Boceprevir is a protease inhibitor which works directly against hepatitis C. Its use with standard therapy -- pegylated interferon and ribavirin -- has been shown to increase the chances of treatment-naive individuals achieving a sustained virological response to therapy.
However the treatment of individuals who have not responded successfully to standard therapy remains a challenge. There are hopes that direct-acting antiviral agents such as boceprevir will provide important new therapeutic options.
Investigators therefore designed a study involving 164 patients who had previously received an unsuccessful course of pegylated interferon and ribavirin therapy. All had HCV genotype 1 infection.
Approximately a third (31%) had a null response to prior treatment (viral load decrease < 2 log copies IU/ml after 12 weeks), 51% had a partial response (> than 2 log copies IU/ml decrease at week 12, but a detectable viral load at the end of treatment), and 15% had relapsed (undetectable viral load at end of therapy but rebounded subsequently).
The patients received 4 weeks of lead-in treatment with pegylated interferon and ribavirin, which was then combined with boceprevir (800 mg 3 times a day), for a further 44 weeks. The study’s primary endpoint was the proportion of patients who achieved a sustained virological response (undetectable viral load) 24 weeks after the completion of treatment.
Approximately two-thirds of the patients were men, their average age was approximately 50 years, and 10% had liver cirrhosis.

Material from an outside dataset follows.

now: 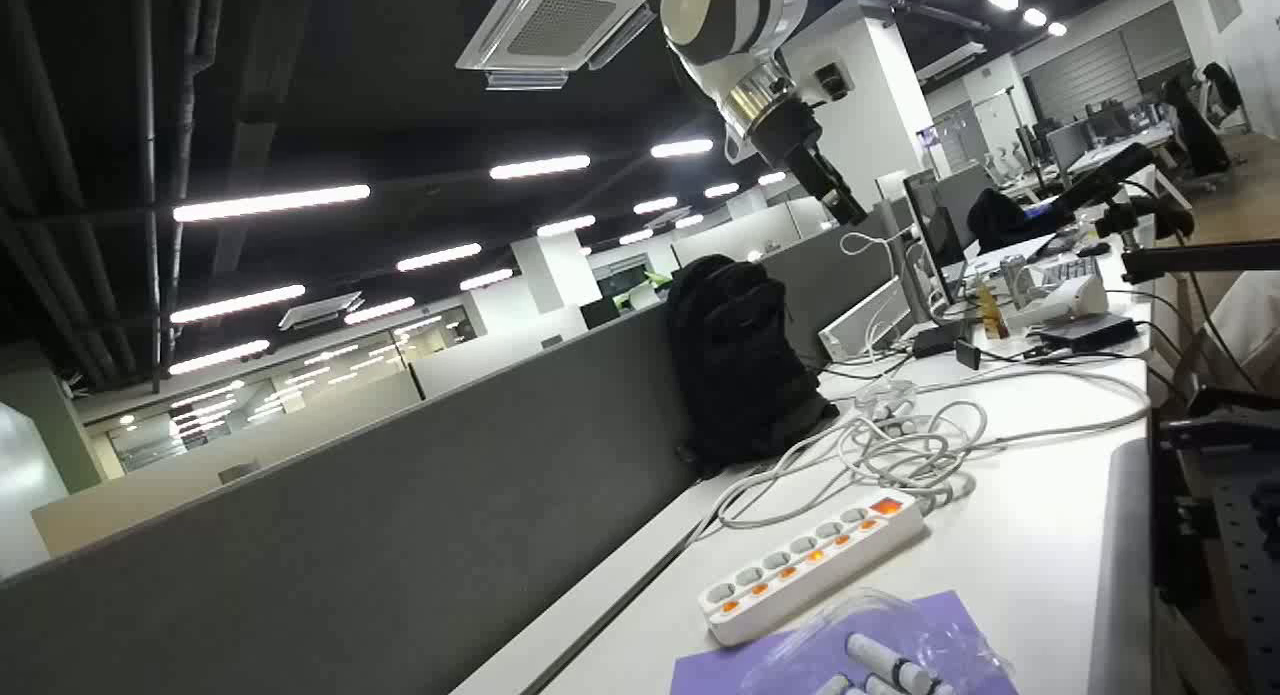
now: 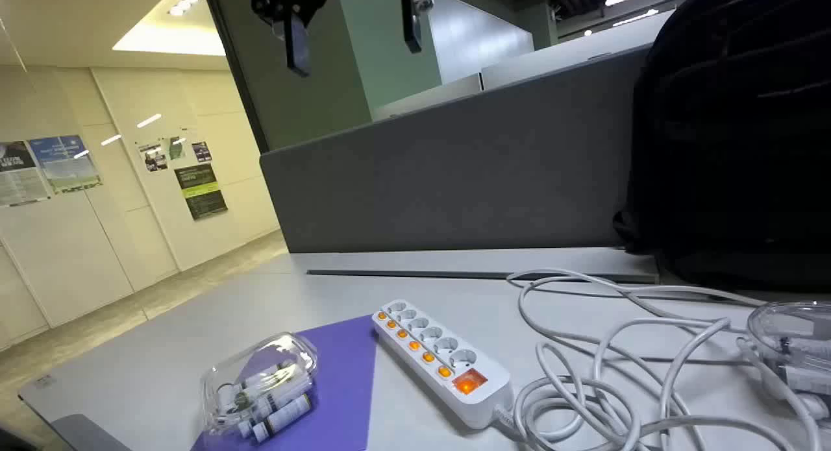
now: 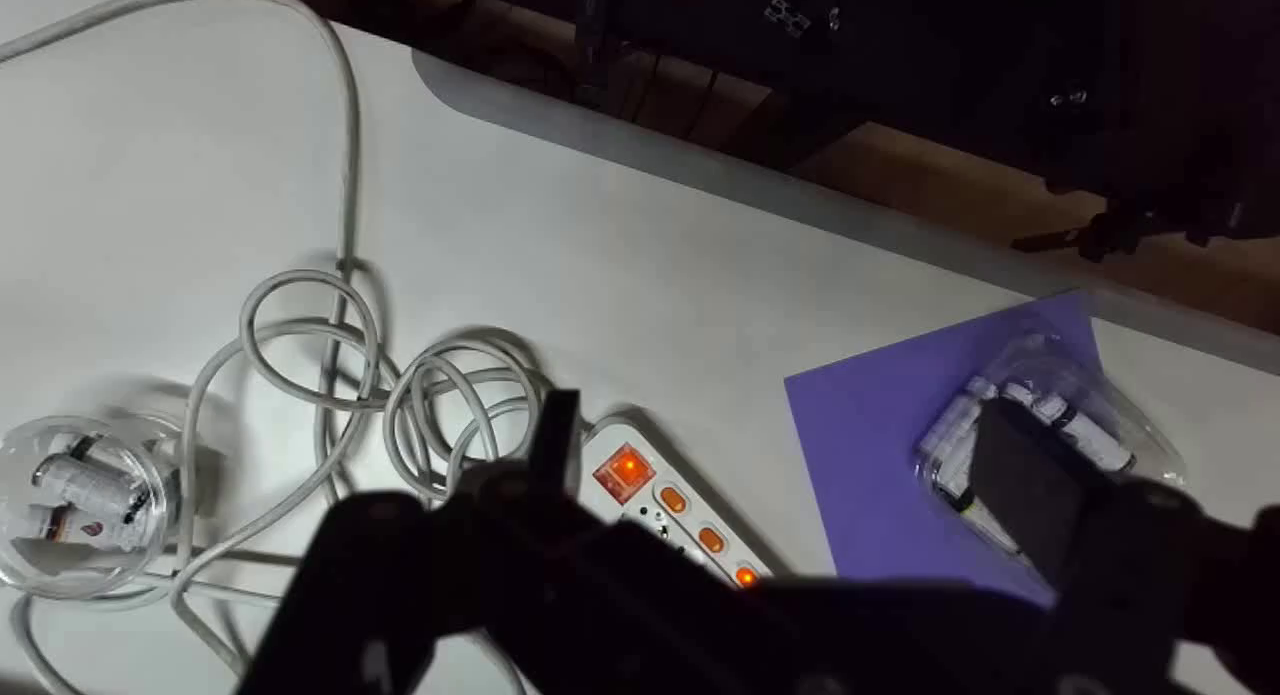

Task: Turn off the middle switch on the adapter

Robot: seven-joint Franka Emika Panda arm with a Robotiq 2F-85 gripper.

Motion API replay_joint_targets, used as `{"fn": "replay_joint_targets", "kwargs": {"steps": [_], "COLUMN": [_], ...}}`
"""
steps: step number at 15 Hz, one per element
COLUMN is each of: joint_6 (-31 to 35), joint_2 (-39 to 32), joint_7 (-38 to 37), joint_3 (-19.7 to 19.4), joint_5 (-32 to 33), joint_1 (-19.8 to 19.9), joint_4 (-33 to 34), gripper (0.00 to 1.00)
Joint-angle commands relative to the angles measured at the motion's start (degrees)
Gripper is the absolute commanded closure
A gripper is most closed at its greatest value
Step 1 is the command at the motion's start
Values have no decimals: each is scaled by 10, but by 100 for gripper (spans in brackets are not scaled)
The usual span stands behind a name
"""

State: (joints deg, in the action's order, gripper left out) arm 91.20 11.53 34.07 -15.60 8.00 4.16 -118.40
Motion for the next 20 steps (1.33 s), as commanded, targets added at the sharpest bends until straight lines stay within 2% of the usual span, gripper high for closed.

A total of 138 patients were included in the investigators’ final analysis. This included 53 patients who stopped treatment early: 32 due to treatment failure, 11 because of side-effects, and 10 for non-medical reasons.
Rates of treatment response differed according to earlier outcomes. Some 68% of patients with an earlier partial response achieved a sustained virological response. This compared to 56% of individuals who had relapsed after therapy and 40% of individuals with a previous null response.
Factors associated with a sustained virological response 24-weeks post-treatment in a multiple stepwise logistic regression analysis included previous response to treatment, higher baseline platelet count, male sex, and lower baseline viral load (below vs above 800,000 copies IU/ml).
Almost all patients (96%) reported side effects, and for 10% of patients these were serious. Treatment was discontinued by 7% of patients because of adverse events and a third required an adjustment in the dose of their medication. The most common side effects included anemia (48%), fatigue (47%), nausea (30%), and headache (27%).
Strategies for the management of anemia included dose modification (26%), therapy with erythropoietin (40%), and transfusion (2%).
"Boceprevir with pegylated interferon/ribavirin is efficacious in all 3 types of non-response: relapsers, partial responders and null responders," concluded the investigators. "The safety profile…was comparable to that previously reported."
JP Bronowicki, M Davis, S Flamm, et al. Sustained virological response (SVR) in prior peginterferon/ribavirin (PR) treatment failures after retreatment with boceprevir (Boc) + PR: PROVIDE study interim results. 47th International Liver Congress (EASL 2012). Barcelona, April 18-22, 2012. Abstract 11/204.